MCD: Marginal Contrastive Discrimination for conditional density estimation
Katia Meziani, Aminata Ndiaye, Benjamin Riu
TL;DR
The paper tackles conditional density estimation (CDE) by introducing Marginal Contrastive Discrimination (MCD), which factorizes $f_{Y|X=x}(y)$ into the marginal density $f_Y(y)$ and a contrast term via $f_{Y|X=x}(y)= f_Y(y) * \left( q(x,y)/(1-q(x,y)) \right) * ((1-r)/r)$ where $q$ is defined as $q(x,y)=[ r f_{X,Y}(x,y) ] / [ r f_{X,Y}(x,y) + (1-r) f_X(x) f_Y(y) ]$. The method leverages supervised learning to estimate $q$ under the Marginal Discrimination Condition (MDcond) by constructing a dataset $(W,Z)$ such that $f_W|Z=1 = f_{X,Y}$ and $f_W|Z=0 = f_X f_Y$, enabling scalable CDE through standard ML tools.
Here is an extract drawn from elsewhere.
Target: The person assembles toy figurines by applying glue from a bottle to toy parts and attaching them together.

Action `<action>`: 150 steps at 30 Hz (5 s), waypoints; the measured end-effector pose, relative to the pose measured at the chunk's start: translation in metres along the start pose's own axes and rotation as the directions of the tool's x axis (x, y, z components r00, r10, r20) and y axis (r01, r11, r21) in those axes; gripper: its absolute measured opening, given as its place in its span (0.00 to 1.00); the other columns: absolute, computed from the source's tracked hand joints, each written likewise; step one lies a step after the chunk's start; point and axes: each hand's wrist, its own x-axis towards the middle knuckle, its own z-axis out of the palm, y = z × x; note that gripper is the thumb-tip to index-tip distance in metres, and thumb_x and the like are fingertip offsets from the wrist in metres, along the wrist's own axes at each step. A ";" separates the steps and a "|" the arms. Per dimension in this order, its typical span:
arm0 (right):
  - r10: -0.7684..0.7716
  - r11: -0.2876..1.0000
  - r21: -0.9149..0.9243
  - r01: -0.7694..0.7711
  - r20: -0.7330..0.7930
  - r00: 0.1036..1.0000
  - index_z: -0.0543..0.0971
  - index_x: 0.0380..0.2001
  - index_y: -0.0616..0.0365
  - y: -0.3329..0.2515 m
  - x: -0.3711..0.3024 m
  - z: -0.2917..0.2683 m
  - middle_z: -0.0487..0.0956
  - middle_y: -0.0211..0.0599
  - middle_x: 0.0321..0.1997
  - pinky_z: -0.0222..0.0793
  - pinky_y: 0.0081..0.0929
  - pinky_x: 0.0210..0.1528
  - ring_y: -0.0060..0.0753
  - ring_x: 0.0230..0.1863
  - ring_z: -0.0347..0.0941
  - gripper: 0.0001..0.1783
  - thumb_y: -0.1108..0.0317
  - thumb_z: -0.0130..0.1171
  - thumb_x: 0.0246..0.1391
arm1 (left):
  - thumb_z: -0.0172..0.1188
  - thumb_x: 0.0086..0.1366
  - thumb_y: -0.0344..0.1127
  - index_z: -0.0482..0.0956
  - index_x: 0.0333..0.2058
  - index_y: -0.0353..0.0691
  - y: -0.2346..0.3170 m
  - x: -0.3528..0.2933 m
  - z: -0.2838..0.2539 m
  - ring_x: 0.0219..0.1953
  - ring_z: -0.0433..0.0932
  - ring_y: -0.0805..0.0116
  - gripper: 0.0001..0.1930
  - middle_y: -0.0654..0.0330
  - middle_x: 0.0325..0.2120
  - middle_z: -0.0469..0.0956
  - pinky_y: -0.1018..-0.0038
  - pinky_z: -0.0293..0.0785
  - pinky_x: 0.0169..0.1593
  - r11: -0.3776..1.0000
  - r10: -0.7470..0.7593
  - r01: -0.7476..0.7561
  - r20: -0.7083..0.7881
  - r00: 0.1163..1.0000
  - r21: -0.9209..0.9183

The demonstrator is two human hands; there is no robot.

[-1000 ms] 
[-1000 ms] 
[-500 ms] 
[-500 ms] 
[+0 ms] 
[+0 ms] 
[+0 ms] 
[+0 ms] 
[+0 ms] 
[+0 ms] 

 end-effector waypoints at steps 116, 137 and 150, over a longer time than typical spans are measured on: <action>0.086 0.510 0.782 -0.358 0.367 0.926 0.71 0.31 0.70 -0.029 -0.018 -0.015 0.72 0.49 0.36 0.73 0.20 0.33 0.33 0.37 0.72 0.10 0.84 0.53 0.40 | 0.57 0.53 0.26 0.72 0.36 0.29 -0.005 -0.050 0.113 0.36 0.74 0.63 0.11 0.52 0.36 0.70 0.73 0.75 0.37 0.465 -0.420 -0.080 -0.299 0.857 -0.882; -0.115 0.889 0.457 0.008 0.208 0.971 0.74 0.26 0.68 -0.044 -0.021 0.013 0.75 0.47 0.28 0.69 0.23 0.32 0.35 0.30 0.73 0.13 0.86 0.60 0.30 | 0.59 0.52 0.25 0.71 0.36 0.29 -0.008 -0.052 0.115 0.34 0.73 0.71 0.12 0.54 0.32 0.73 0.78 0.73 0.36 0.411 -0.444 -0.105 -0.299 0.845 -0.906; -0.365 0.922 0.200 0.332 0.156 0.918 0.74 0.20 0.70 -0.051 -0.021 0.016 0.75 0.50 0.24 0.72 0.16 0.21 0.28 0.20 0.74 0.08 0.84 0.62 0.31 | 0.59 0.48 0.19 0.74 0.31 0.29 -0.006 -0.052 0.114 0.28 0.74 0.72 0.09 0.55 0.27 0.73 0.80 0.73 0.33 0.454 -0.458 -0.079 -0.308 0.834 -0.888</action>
The authors provide theoretical constructions that allow building large i.i.d. or near-i.i.d. training sets from available data, including additional marginal data and multiple targets, and demonstrate strong empirical performance across a battery of density models and real datasets, often surpassing existing CDE methods. An open-source Python implementation and detailed ablation studies underscore the practical promise of MCD for high-dimensional conditional density estimation.
Abstract
We consider the problem of conditional density estimation, which is a major topic of interest in the fields of statistical and machine learning. Our method, called Marginal Contrastive Discrimination, MCD, reformulates the conditional density function into two factors, the marginal density function of the target variable and a ratio of density functions which can be estimated through binary classification. Like noise-contrastive methods, MCD can leverage state-of-the-art supervised learning techniques to perform conditional density estimation, including neural networks. Our benchmark reveals that our method significantly outperforms in practice existing methods on most density models and regression datasets.